Nielsen met with the Committee on National Cable Audience Measurement to ask the cable industry to weigh in with its input on commercial ratings, according to Nielsen spokesman Jack Loftus. But CONCAM hasn’t responded yet, Loftus said, agreeing that the issues that cable is raising need to be addressed.

According to Brooks, CONCAM was taken by surprise when Nielsen issued a June 21 memo to clients outlining its plans to begin producing national commercial-minute ratings on the basis of so-called Live Plus 7 data. This means that the commercial ratings will include the viewership of those who watched the spots, via digital-video recorders, up to one week after they first aired.

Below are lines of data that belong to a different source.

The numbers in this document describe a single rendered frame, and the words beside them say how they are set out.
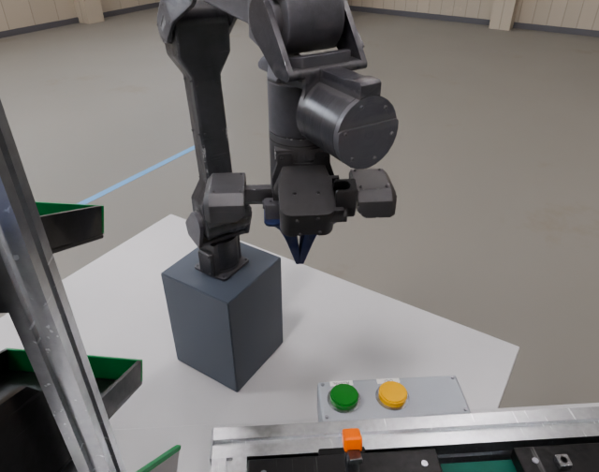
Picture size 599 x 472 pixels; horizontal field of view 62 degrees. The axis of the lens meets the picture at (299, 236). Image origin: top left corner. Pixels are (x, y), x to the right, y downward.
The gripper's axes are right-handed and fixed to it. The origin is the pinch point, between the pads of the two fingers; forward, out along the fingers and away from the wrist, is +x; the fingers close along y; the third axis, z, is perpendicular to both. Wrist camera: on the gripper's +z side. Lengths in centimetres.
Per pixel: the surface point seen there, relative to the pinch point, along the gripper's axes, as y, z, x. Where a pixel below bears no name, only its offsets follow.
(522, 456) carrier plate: 27.6, 9.2, 28.4
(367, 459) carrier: 8.0, 8.4, 28.4
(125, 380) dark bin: -15.5, 15.4, 3.6
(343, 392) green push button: 6.4, -1.8, 28.2
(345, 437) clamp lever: 4.2, 12.1, 18.1
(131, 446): -25.6, -2.8, 39.4
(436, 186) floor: 105, -241, 126
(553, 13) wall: 410, -705, 103
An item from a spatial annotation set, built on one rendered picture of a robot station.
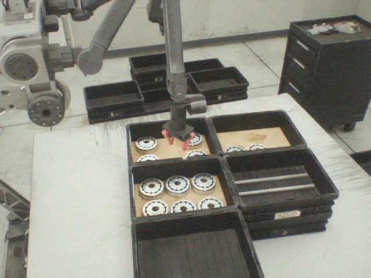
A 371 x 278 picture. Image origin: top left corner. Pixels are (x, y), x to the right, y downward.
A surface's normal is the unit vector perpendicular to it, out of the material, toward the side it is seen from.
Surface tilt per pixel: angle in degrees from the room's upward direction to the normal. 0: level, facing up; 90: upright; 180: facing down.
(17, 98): 90
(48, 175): 0
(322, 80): 90
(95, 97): 90
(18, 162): 0
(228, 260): 0
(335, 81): 90
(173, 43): 71
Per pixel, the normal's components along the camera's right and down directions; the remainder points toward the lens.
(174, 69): 0.19, 0.09
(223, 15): 0.28, 0.59
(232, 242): 0.00, -0.79
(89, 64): 0.26, 0.30
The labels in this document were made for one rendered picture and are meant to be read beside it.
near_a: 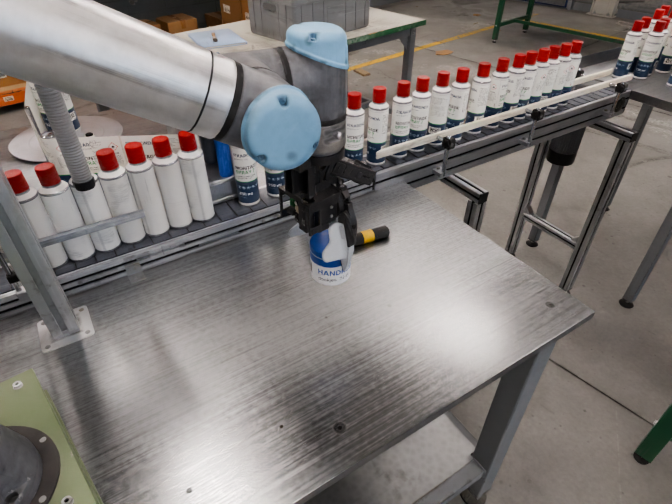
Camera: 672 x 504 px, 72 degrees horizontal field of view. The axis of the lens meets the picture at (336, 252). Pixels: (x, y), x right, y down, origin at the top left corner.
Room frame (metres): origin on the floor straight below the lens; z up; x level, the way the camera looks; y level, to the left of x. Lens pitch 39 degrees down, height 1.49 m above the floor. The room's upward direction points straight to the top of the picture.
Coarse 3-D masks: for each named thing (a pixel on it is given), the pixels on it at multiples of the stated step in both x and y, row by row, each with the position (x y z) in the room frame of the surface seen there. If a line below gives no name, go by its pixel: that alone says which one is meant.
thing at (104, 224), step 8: (120, 216) 0.77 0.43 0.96; (128, 216) 0.77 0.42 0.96; (136, 216) 0.78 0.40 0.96; (144, 216) 0.79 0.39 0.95; (96, 224) 0.74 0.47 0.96; (104, 224) 0.75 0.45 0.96; (112, 224) 0.75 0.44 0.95; (64, 232) 0.72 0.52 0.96; (72, 232) 0.72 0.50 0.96; (80, 232) 0.72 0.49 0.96; (88, 232) 0.73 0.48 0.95; (40, 240) 0.69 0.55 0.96; (48, 240) 0.69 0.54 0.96; (56, 240) 0.70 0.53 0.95; (64, 240) 0.71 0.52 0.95
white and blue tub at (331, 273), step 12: (312, 240) 0.62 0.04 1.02; (324, 240) 0.62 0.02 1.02; (312, 252) 0.60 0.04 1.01; (312, 264) 0.60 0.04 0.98; (324, 264) 0.58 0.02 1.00; (336, 264) 0.58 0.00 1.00; (312, 276) 0.60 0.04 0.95; (324, 276) 0.58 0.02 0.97; (336, 276) 0.58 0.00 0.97; (348, 276) 0.60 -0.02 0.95
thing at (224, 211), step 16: (224, 208) 0.92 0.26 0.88; (240, 208) 0.92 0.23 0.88; (256, 208) 0.92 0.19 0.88; (192, 224) 0.86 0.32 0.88; (208, 224) 0.86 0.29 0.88; (144, 240) 0.80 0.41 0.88; (160, 240) 0.80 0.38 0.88; (96, 256) 0.74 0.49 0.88; (112, 256) 0.74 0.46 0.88; (0, 272) 0.69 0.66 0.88; (64, 272) 0.69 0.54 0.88; (0, 288) 0.65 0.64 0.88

Not everyone is waiting for Nielsen’s new commercial ratings. In an upfront deal, The Weather Channel will use custom minute-by-minute Nielsen data to guarantee a group of advertisers specific viewership for their commercials, according to Liz Janneman, TWC’s senior VP of national cable sales. Those advertisers are clients of Starcom USA, and they will receive so-called make-good spots from TWC if their commercials don’t get their guaranteed viewership.

Nielsen has tried to get all of its clients -- broadcast and cable networks, syndicators and ad agencies -- to come to an agreement on how they wanted commercial ratings reported, but those constituencies couldn’t reach a consensus, Loftus said. But in mid-June, the broadcasters came to Nielsen with their own proposal, and Nielsen agreed to provide what they wanted.

The ratings company added that it is open to other requests from client groups, and it can tailor commercial-ratings data to their demands. But Nielsen said it would like to entertain “uniform requests” from entire TV-industry client groups, like cable.

One of Wakshlag’s concerns about commercial ratings is that there is a discrepancy in the way Nielsen monitors ads on broadcast networks versus cable networks. Nielsen doesn’t count local-avail time on broadcast networks as ad time -- it treats it as programming, Wakshlag said. In contrast, Nielsen counts the local avails that cable networks give to cable operators as national spots.

For one, this means that it appears that cable has more minutes of national ads than broadcast, Wakshlag added.

“There has to be equity in how broadcast and cable networks are treated so that these differences, which are little-known, don’t affect how media is bought and sold, because it can affect millions of dollars in ad sales,” he said. “Nielsen is examining it. My assumption is that they will figure out how to treat us the same by the time the data get released. If not, I would be upset.”